There are two questions each person must ask themself. The first is “Where am I going?” The second: “Who will go with me?”
The late Howard Thurman, philosopher, theologian, and educator, told his friend, author Sam Keen, who was struggling with a divorce after seventeen years of marriage, that there are two questions each person must ask themself.
The first is “Where am I going?” The second: “Who will go with me?”
“If you ever get these questions in the wrong order,” he cautioned, “you are in trouble.”
Yet, we look around us and find that much of human dating experience in our culture is exactly in that kind of trouble. People are looking for someone to go on a journey they have little idea they’re on.
As we boomers moved into our dating years, our goal was to find someone – sometimes anyone — to accompany us in life. We knew, in that general and idealistic way teens and twenty-somethings think they understand, what the general expectations of our life were – get an education, a job, and a family, and live out the image of an ideal life that an increasingly consumer-oriented society was setting before us.

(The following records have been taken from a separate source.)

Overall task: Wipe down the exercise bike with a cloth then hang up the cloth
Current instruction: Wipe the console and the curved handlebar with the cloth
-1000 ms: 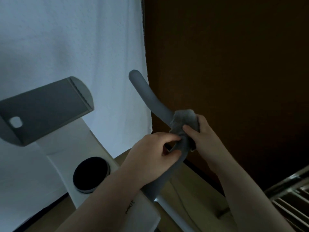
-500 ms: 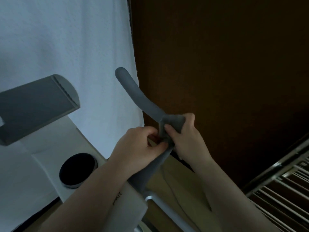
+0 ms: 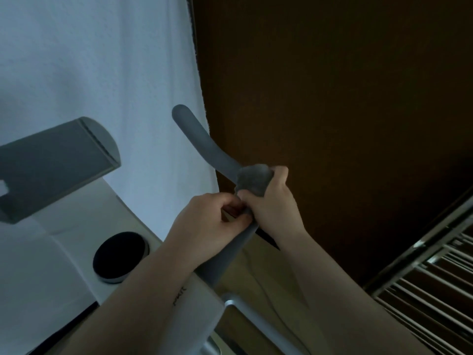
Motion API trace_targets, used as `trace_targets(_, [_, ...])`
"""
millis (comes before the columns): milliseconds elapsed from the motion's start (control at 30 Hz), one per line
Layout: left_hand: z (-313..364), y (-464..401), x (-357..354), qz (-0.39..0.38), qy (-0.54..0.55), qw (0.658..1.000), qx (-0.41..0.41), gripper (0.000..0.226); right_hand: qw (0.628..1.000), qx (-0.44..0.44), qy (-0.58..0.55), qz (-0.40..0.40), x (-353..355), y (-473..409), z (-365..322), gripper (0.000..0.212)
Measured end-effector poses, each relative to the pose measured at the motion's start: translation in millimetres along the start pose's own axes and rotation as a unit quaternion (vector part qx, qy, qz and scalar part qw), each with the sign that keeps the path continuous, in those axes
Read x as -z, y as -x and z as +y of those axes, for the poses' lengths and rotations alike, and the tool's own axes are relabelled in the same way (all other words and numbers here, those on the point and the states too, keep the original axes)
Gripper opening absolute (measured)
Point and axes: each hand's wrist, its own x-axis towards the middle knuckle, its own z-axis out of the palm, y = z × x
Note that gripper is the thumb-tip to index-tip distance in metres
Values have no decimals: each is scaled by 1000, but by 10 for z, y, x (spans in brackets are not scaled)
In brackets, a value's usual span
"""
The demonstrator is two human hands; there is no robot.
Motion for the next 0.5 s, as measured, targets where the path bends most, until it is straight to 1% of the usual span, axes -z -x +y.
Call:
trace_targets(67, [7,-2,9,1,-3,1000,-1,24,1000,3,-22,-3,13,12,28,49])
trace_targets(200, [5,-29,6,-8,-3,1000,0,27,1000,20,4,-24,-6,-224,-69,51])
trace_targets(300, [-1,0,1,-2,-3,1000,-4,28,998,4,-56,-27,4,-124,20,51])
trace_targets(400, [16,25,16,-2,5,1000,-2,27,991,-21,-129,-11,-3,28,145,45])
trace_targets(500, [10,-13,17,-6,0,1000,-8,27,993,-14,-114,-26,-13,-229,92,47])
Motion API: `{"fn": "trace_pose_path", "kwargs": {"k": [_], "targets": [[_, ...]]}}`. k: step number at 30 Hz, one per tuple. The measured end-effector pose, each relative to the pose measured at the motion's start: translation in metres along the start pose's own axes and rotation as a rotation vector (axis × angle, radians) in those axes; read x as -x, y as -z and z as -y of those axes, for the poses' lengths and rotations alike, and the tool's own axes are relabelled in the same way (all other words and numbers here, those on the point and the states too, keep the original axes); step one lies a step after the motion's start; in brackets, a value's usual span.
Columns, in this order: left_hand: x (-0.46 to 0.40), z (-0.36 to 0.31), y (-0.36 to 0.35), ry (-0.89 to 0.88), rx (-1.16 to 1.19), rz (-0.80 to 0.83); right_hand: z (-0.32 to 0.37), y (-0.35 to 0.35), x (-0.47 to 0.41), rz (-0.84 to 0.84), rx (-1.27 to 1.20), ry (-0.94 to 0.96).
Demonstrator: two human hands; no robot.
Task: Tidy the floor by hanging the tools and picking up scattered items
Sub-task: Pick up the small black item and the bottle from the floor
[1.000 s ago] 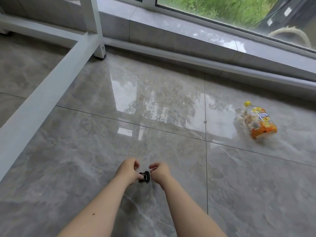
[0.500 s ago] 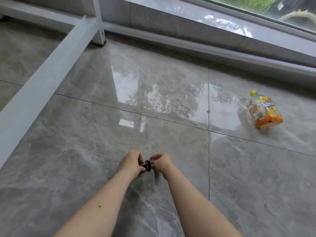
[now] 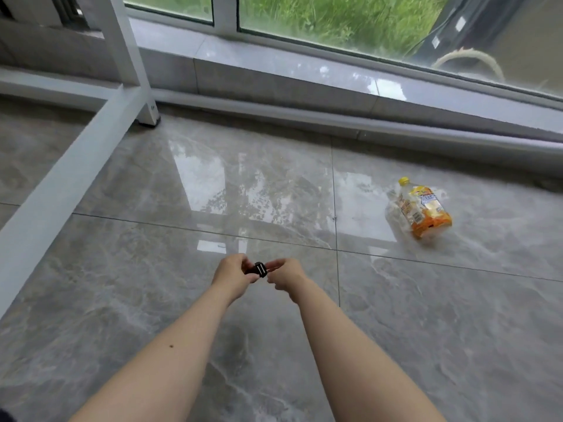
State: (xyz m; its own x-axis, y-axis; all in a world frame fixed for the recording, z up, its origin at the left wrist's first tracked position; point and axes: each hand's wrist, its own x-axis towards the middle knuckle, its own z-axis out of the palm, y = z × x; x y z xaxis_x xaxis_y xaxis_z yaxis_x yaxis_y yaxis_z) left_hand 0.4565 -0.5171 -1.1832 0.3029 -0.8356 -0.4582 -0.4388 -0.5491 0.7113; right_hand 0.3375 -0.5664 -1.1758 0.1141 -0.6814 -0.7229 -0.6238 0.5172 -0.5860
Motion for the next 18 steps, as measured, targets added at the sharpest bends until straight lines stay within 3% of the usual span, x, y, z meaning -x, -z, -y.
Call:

We probably were typical believers in that way of doing things. So we didn’t examine carefully what we had expected this to mean. We just believed “love” would get us through.
Statistically, about half of us saw those intentions fall apart. That’s to be expected if we pursued that second question before we had answered the first.
Some of the rest of us have hung in there and are relatively happy or at least settled. We might have given up asking the first question of ourselves, telling ourselves it’s too idealistic or that the answers would result in us shirking our cultural, economic, or domestic responsibilities.
There would be a certain sadness if that meant that we have given up on romance, joy, and excitement in our relationships, married or not, now that we’ve passed our fiftieth birthdays. Maybe we’re afraid that the only way we could travel on the journey we feel inwardly called to take, would be to sacrifice what we have now.
We might be afraid to talk now to our partner in life about our dreams and passions for life that would be keys to the journey still ahead. Maybe we’d even be more afraid if our partner sat down and told us about their dreams and the aspirations of their souls. It might bring up all those fears of abandonment.
But what an intimate experience it would be for two people to do that very thing, and to express their fears together. How emotionally close would that bring two people to hear each other’s answers to that first question!
Wouldn’t admitting, risking, and facing openly any fears together increase the bond of partnership? One hesitates to think about what unspoken contract of silence is, sadly, really holding a relationship together where two partners can’t face each other’s answers to question one.
For those of us not in such a marriage or partnership, but looking for the partner on our journey, there’s always plenty of time to think about what used to be called our “calling” in life. That’s the word behind “vocation,” as opposed to occupation or job.
It’s an immeasurable gift to ourselves to take the time to look at our life as a journey and see where we’d like to point our face ahead. What do we feel called to do? Where do we feel called to go next in this life?
And it’s a journey, not a tour. Journeys are full of twists and turns, of being surprised by what we find when we come around a bend. Tours are planned trips where someone else has told us what we should see as we travel.
Journeys aren’t neat, packaged deals. So, as the Buddhists might say, we’ve got to be ready to embrace the change that life inevitably brings.
Has our half a century of experience brought us to that mid-life crisis or, as I prefer, mid-life evaluation, where we know now where our journey is headed? We do, after all, have many miles yet to go.
Are we ready to seek an answer to the second question with someone else who knows it’s a journey too? Is it someone who will go with us because our journeys have intersected, someone who will encourage us on our journey?
Or do we still want to answer the second question first and settle again for someone who might keep us from feeling alone even if, as a result, we’ll never know where we could have traveled? Even if it would always then remain a never-attempted dream?
These are key questions to answer if we want relationships that feed our souls and bring us joy.